From all this experience, what are the implications for the August Olympics in Rio de Janeiro?
Clearly there is a risk of Zika virus (ZKV) infection, but ZKV is already present in more than 60 countries and the risk of spread already exists with or without the Olympics. ZIKV spread from Africa to Southeast Asia without any mass gathering event being involved, as far as we know, and its further spread to South America and between countries in South America has not been linked definitively to any mass gathering event.
From the review of mass gathering experience in this special issue of the Journal, vector-borne infections have not previously appeared as a particular risk, but experience also shows that potential health risks at a mass gathering can be mitigated effectively if they are recognized and planned for. The health authorities in Brazil are aware of the vector-borne risks and have already managed several mass gatherings without evidence of significant international spread (e.g. annual Rio Carnival, World Cup 2014). The estimated 500 000 visitors to The Olympic Games constitute less than 1% of visitors to the ZKV endemic countries (and many of these travellers will come from countries already affected by ZKV), so limiting travel to the Olympics will not substantially affect the risk of ZKV spread.30 Pregnant women should avoid visiting the Olympics and those at risk of pregnancy should use contraception.

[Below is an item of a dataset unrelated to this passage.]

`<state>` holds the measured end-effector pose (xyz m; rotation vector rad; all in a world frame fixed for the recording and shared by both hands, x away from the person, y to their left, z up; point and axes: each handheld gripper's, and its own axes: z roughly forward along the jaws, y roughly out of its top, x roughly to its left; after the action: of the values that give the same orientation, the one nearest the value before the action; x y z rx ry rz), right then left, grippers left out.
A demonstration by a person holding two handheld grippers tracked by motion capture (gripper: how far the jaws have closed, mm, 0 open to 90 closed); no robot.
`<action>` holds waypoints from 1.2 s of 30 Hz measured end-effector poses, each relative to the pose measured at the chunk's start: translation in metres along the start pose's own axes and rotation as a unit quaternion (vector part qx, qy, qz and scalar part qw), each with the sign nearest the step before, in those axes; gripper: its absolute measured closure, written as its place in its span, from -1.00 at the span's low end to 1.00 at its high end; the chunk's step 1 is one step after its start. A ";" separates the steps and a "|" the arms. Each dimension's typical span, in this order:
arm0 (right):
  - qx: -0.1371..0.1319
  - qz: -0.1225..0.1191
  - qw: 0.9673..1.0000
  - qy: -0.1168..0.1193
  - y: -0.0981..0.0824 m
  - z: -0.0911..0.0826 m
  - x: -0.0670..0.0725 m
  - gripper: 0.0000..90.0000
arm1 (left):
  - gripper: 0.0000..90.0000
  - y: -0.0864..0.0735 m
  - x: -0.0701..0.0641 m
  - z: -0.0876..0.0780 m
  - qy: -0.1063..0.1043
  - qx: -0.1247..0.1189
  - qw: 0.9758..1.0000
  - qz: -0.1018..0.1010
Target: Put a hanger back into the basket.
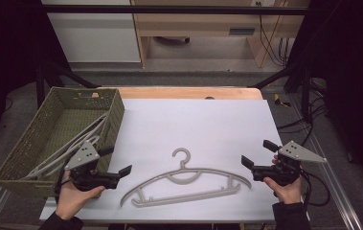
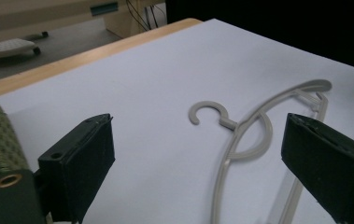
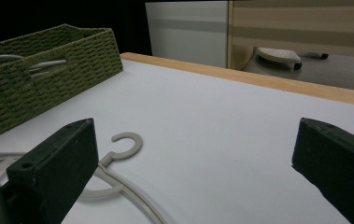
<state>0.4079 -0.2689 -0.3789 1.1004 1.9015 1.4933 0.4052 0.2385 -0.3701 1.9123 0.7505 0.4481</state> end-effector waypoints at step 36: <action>0.013 -0.006 1.000 0.011 -0.002 0.006 0.005 -0.98 | 0.55 -0.053 -0.017 0.100 -0.048 0.261 0.963 0.050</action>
<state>0.4096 -0.2618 -0.3817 1.0865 1.9451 1.4847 0.4360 0.1769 -0.4608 2.4539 0.7620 0.2262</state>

For the individual non-pregnant traveller, ZKV is a short febrile illness that leaves no sequelae. There is a small risk of complications like Guillain–Barré syndrome, but there is also a risk of ordinary influenza turning into severe double pneumonia requiring ventilator treatment, but we do not routinely immunize travellers to the tropics with year-round influenza transmission. Travellers should be advised to follow standard precautions against insect bites, including applying repellent, wearing impregnated clothes, and using bed nets if they do not sleep in an air-conditioned room.
The available evidence does not support cancelling, postponing, or moving the 2016 Olympic Games and we hope that the Games in Rio de Janeiro will be successful for the athletes and enjoyable for the public.
Conflict of interest: The authors declare no conflict of interest.
Corresponding Editor: Eskild Petersen, Aarhus, Denmark.